→ **Description of the task**:
Every line from the one containing "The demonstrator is" to the one containing "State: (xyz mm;" in the records below, both included, must be set down exactly, and no other line.

→ **Data shown**:
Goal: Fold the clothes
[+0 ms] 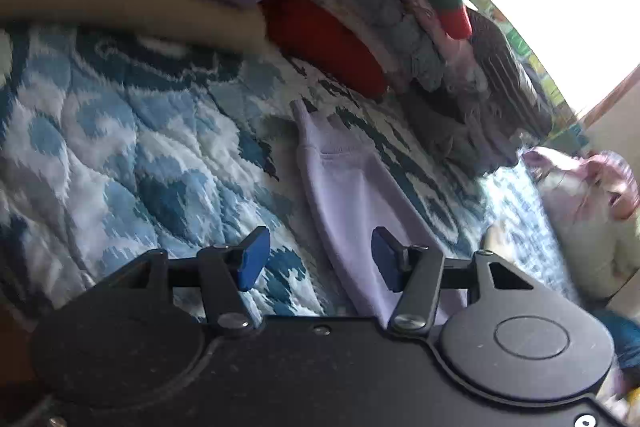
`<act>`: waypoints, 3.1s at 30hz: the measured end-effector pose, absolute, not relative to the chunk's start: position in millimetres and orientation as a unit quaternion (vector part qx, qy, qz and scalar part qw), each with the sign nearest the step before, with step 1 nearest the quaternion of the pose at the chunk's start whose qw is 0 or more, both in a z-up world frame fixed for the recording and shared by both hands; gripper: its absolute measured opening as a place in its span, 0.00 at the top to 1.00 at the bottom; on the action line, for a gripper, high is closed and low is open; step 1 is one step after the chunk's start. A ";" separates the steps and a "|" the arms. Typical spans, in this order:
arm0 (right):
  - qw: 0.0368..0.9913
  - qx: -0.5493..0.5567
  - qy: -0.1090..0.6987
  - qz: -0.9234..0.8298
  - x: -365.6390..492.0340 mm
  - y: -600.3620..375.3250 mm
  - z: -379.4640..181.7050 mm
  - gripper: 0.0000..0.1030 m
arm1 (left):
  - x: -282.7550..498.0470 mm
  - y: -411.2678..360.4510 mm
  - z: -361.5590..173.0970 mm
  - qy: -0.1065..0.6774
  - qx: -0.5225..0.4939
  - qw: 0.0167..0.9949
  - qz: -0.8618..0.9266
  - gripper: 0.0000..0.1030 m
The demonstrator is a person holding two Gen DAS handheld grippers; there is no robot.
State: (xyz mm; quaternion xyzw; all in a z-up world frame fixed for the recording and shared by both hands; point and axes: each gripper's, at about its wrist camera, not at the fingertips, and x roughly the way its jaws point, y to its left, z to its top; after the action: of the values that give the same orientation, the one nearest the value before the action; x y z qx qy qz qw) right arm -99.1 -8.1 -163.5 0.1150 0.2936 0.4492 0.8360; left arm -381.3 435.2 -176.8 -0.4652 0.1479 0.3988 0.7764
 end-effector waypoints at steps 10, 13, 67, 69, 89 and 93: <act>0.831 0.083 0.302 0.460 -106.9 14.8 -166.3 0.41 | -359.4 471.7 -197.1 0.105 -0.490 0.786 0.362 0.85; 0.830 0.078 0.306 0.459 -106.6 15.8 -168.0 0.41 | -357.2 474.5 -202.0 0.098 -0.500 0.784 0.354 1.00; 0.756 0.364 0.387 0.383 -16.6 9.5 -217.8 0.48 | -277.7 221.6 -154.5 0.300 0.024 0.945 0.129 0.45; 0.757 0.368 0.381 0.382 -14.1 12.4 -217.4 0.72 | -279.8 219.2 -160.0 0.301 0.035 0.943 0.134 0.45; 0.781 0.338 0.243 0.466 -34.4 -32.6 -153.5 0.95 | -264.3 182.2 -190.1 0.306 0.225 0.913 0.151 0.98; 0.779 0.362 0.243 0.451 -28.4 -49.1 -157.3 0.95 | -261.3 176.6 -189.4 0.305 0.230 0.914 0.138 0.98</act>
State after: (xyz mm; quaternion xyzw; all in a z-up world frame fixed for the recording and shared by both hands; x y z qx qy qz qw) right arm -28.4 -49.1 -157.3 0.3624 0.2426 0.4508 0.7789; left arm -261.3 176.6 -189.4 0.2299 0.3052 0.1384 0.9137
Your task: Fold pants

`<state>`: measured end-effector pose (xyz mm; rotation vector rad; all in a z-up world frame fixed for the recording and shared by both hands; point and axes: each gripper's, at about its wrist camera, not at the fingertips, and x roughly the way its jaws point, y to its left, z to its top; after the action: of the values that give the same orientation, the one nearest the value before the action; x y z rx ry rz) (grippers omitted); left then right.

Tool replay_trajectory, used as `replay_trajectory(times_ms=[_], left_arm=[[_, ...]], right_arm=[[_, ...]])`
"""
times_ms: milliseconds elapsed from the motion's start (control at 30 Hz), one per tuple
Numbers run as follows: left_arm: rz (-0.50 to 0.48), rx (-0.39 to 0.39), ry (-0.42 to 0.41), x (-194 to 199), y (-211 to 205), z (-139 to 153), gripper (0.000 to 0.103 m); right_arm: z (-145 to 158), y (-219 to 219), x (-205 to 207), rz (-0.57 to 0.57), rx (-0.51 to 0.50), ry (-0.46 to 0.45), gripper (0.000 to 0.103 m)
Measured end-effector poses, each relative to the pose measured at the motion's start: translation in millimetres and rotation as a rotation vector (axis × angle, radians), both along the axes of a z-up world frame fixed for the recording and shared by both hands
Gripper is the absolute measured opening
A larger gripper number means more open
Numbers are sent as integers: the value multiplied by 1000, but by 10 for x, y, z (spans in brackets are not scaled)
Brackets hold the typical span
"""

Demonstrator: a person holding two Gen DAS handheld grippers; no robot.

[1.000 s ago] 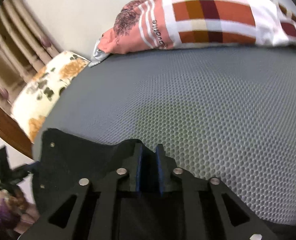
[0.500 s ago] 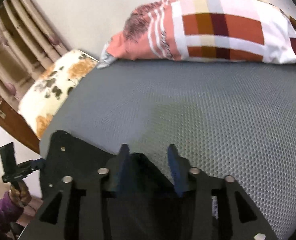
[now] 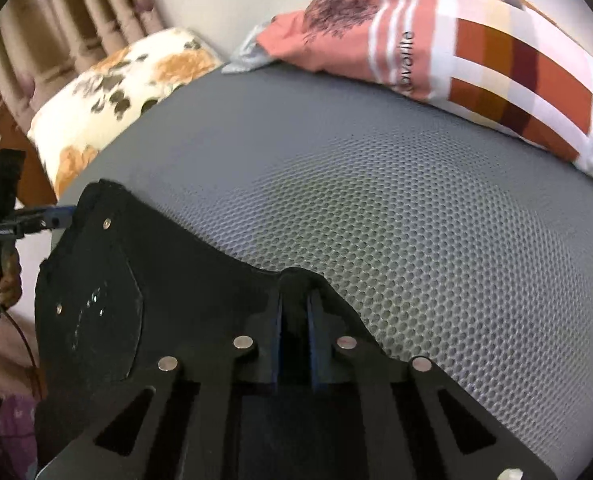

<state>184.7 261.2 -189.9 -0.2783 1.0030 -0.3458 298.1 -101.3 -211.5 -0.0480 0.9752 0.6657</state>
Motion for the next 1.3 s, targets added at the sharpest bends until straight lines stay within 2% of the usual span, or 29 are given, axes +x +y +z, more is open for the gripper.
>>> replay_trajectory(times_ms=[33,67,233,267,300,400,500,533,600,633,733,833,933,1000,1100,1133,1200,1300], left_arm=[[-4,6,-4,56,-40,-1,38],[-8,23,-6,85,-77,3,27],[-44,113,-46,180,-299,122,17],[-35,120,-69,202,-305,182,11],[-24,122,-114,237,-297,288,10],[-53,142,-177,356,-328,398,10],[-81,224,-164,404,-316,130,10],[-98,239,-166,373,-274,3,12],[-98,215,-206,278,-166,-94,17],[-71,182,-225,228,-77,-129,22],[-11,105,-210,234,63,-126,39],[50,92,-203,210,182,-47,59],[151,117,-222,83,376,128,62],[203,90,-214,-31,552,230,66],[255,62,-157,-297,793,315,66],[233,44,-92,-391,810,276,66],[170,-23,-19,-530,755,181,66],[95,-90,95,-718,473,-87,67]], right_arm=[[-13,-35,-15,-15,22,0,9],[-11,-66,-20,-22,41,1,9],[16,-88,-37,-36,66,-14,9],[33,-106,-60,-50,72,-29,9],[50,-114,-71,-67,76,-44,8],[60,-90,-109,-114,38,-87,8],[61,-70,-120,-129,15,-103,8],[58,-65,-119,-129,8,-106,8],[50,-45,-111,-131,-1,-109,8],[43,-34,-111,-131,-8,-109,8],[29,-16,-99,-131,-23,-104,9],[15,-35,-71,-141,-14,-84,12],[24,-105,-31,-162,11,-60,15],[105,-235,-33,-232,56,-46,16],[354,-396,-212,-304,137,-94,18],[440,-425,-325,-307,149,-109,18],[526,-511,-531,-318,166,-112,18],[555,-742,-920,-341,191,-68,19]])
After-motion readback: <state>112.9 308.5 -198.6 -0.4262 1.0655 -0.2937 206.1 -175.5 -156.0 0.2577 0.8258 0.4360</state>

→ **Reply**:
The demonstrator is a person holding two Gen DAS handheld grippers; there is no robot.
State: (xyz mm; quaternion xyzw; all in a z-up world frame fixed for the recording and shared by both hands; point and axes: each gripper's, at about its wrist camera, not at the fingertips, and x roughly the way its jaws point, y to its left, z to its top; after the action: of the values that give the same orientation, the one nearest the value before the action; x y z qx qy qz qw) right arm -99.1 -8.1 -163.5 0.1150 0.2936 0.4492 0.8360; left arm -381.3 435.2 -176.8 -0.4652 0.1479 0.3988 0.7764

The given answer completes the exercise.